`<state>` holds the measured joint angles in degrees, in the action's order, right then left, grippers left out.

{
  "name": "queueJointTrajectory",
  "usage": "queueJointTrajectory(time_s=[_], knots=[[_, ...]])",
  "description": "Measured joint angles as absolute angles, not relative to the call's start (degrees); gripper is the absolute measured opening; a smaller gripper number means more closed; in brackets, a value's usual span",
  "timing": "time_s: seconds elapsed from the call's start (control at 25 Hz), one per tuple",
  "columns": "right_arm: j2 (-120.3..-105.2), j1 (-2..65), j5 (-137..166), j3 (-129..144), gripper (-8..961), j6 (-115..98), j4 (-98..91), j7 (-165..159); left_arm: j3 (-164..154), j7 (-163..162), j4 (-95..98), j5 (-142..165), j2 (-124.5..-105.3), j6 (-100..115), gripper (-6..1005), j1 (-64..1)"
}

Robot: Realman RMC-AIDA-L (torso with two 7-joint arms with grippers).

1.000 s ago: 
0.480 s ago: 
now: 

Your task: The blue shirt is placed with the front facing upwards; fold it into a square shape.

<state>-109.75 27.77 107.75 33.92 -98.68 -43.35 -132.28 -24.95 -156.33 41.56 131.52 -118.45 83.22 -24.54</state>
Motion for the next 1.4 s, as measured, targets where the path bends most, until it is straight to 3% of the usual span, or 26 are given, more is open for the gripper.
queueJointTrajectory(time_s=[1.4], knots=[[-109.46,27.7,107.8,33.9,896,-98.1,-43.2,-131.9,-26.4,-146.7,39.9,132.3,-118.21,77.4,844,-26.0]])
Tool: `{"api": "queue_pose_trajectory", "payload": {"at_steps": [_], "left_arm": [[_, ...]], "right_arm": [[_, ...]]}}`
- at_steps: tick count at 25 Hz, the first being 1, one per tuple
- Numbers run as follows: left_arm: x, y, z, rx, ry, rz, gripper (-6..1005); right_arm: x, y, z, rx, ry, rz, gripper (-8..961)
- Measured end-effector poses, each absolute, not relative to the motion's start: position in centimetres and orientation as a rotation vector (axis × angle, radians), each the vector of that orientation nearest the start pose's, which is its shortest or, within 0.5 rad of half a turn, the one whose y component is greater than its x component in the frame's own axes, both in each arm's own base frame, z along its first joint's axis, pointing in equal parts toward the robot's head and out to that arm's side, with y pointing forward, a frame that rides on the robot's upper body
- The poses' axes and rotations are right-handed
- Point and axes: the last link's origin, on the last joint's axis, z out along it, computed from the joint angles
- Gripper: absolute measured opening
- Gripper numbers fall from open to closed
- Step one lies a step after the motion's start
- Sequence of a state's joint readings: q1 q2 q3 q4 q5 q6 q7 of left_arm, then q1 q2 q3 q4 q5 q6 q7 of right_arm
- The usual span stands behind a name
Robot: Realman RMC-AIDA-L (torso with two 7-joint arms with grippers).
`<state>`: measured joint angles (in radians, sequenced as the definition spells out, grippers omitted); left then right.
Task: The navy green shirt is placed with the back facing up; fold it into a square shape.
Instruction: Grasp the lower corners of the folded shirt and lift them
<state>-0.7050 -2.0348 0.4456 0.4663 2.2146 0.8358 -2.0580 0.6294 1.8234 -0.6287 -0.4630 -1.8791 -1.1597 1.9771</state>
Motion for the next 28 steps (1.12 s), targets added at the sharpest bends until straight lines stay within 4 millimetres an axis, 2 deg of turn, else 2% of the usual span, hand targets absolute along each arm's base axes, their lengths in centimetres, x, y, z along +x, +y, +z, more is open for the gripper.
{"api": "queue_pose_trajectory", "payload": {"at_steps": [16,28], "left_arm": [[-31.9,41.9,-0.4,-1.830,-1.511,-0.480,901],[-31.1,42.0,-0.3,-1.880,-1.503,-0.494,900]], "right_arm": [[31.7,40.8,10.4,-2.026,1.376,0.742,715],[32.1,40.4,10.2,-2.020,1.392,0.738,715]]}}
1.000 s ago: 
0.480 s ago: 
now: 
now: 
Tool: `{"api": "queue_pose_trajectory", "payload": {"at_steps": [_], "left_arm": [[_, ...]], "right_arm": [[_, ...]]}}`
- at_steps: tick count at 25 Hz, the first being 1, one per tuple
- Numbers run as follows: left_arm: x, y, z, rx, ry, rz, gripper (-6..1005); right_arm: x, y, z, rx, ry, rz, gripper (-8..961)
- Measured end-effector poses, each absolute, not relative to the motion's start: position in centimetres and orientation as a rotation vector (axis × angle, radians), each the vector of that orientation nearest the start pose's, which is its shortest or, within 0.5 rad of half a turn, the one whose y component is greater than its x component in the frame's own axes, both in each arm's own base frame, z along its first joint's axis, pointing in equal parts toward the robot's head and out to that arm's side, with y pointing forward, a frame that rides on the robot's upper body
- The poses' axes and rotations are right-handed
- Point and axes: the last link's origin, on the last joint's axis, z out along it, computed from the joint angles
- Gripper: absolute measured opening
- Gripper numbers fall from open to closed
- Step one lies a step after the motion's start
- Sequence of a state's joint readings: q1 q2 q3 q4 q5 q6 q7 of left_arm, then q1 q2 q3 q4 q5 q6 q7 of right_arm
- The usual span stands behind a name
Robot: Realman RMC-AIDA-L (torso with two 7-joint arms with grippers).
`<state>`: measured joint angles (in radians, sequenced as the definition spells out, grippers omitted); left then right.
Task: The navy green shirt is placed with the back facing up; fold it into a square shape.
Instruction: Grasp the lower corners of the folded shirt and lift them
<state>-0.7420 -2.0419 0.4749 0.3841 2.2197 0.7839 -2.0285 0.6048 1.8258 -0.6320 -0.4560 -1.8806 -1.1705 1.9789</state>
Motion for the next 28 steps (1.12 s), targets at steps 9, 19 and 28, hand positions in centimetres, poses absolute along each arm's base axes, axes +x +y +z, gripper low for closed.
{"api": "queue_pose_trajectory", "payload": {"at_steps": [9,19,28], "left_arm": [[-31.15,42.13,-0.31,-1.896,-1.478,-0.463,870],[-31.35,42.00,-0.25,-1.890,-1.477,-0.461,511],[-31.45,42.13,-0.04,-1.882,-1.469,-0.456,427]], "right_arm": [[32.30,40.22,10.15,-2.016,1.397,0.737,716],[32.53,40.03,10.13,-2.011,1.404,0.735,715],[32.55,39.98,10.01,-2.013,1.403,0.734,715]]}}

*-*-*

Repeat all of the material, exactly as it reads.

`<state>` holds the measured joint angles in degrees, in the action's order, right then left, grippers left out.

{
  "name": "queueJointTrajectory",
  "usage": "queueJointTrajectory(time_s=[_], knots=[[_, ...]])",
  "description": "Measured joint angles as absolute angles, not relative to the call's start (degrees); gripper is the absolute measured opening; a smaller gripper number means more closed; in brackets, a value's usual span",
  "timing": "time_s: seconds elapsed from the call's start (control at 25 Hz), one per tuple",
  "columns": "right_arm: j2 (-120.3..-105.2), j1 (-2..65), j5 (-137..166), j3 (-129..144), gripper (-8..961), j6 (-115..98), j4 (-98..91), j7 (-165..159); left_arm: j3 (-164..154), j7 (-163..162), j4 (-95..98), j5 (-142..165), j2 (-124.5..-105.3), j6 (-100..115), gripper (-6..1005), j1 (-64..1)"
}

Robot: Realman RMC-AIDA-L (torso with two 7-joint arms with grippers).

1.000 s ago: 
0.480 s ago: 
now: 

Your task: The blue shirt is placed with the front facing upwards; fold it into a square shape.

<state>-109.75 27.77 107.75 33.92 -98.68 -43.35 -132.28 -24.95 -156.33 41.56 131.52 -118.45 83.22 -24.54</state>
Motion for the next 1.4 s, as measured, targets where the path bends most, until it is straight to 3% of the usual span, or 26 are given, more is open for the gripper.
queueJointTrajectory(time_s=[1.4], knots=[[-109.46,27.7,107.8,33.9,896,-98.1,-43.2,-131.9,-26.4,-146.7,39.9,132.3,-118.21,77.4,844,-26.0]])
Tool: `{"api": "queue_pose_trajectory", "payload": {"at_steps": [_], "left_arm": [[_, ...]], "right_arm": [[_, ...]]}}`
- at_steps: tick count at 25 Hz, the first being 1, one per tuple
- Numbers run as follows: left_arm: x, y, z, rx, ry, rz, gripper (-6..1005); right_arm: x, y, z, rx, ry, rz, gripper (-8..961)
- Measured end-effector poses, each absolute, not relative to the motion's start: position in centimetres and orientation as a rotation vector (axis × angle, radians), each the vector of that orientation nearest the start pose's, which is its shortest or, within 0.5 rad of half a turn, the one whose y component is greater than its x component in the frame's own axes, both in each arm's own base frame, z along its first joint's axis, pointing in equal parts toward the robot's head and out to that arm's side, with y pointing forward, a frame that rides on the robot's upper body
- The poses' axes and rotations are right-handed
- Point and axes: the last link's origin, on the last joint's axis, z out along it, computed from the joint angles
- Gripper: absolute measured opening
- Gripper numbers fall from open to closed
- Step one lies a step after the motion's start
- Sequence of a state's joint readings: q1 q2 q3 q4 q5 q6 q7 of left_arm, then q1 q2 q3 q4 q5 q6 q7 of right_arm
- The usual span stands behind a name
Robot: Realman RMC-AIDA-L (torso with two 7-joint arms with grippers).
`<state>`: measured joint angles (in radians, sequenced as the definition spells out, grippers omitted); left then right.
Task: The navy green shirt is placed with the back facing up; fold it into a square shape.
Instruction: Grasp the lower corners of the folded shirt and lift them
<state>-0.7050 -2.0348 0.4456 0.4663 2.2146 0.8358 -2.0580 0.6294 1.8234 -0.6287 -0.4630 -1.8791 -1.1597 1.9771</state>
Motion for the next 28 steps (1.12 s), targets added at the sharpest bends until straight lines stay within 4 millimetres an axis, 2 deg of turn, else 2% of the usual span, hand targets absolute along each arm's base axes, their lengths in centimetres, x, y, z along +x, +y, +z, more is open for the gripper.
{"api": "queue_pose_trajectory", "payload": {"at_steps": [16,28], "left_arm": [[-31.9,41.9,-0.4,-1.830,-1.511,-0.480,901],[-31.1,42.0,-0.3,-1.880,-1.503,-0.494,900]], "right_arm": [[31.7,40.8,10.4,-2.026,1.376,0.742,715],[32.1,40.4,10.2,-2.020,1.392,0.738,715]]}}
1.000 s ago: 
0.480 s ago: 
now: 
now: 
Tool: `{"api": "queue_pose_trajectory", "payload": {"at_steps": [_], "left_arm": [[_, ...]], "right_arm": [[_, ...]]}}`
- at_steps: tick count at 25 Hz, the first being 1, one per tuple
- Numbers run as follows: left_arm: x, y, z, rx, ry, rz, gripper (-6..1005); right_arm: x, y, z, rx, ry, rz, gripper (-8..961)
- Measured end-effector poses, each absolute, not relative to the motion's start: position in centimetres and orientation as a rotation vector (axis × angle, radians), each the vector of that orientation nearest the start pose's, which is its shortest or, within 0.5 rad of half a turn, the one whose y component is greater than its x component in the frame's own axes, both in each arm's own base frame, z along its first joint's axis, pointing in equal parts toward the robot's head and out to that arm's side, with y pointing forward, a frame that rides on the robot's upper body
- The poses' axes and rotations are right-handed
- Point and axes: the last link's origin, on the last joint's axis, z out along it, computed from the joint angles
- Gripper: absolute measured opening
- Gripper numbers fall from open to closed
- Step one lies a step after the motion's start
- Sequence of a state's joint readings: q1 q2 q3 q4 q5 q6 q7 of left_arm, then q1 q2 q3 q4 q5 q6 q7 of right_arm
- The usual span stands behind a name
Robot: Realman RMC-AIDA-L (torso with two 7-joint arms with grippers).
`<state>`: measured joint angles (in radians, sequenced as the definition spells out, grippers omitted); left then right.
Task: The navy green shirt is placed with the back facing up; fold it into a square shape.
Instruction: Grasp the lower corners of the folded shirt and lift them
<state>-0.7420 -2.0419 0.4749 0.3841 2.2197 0.7839 -2.0285 0.6048 1.8258 -0.6320 -0.4560 -1.8806 -1.1705 1.9789</state>
Motion for the next 28 steps (1.12 s), targets at steps 9, 19 and 28, hand positions in centimetres, poses absolute along each arm's base axes, axes +x +y +z, gripper low for closed.
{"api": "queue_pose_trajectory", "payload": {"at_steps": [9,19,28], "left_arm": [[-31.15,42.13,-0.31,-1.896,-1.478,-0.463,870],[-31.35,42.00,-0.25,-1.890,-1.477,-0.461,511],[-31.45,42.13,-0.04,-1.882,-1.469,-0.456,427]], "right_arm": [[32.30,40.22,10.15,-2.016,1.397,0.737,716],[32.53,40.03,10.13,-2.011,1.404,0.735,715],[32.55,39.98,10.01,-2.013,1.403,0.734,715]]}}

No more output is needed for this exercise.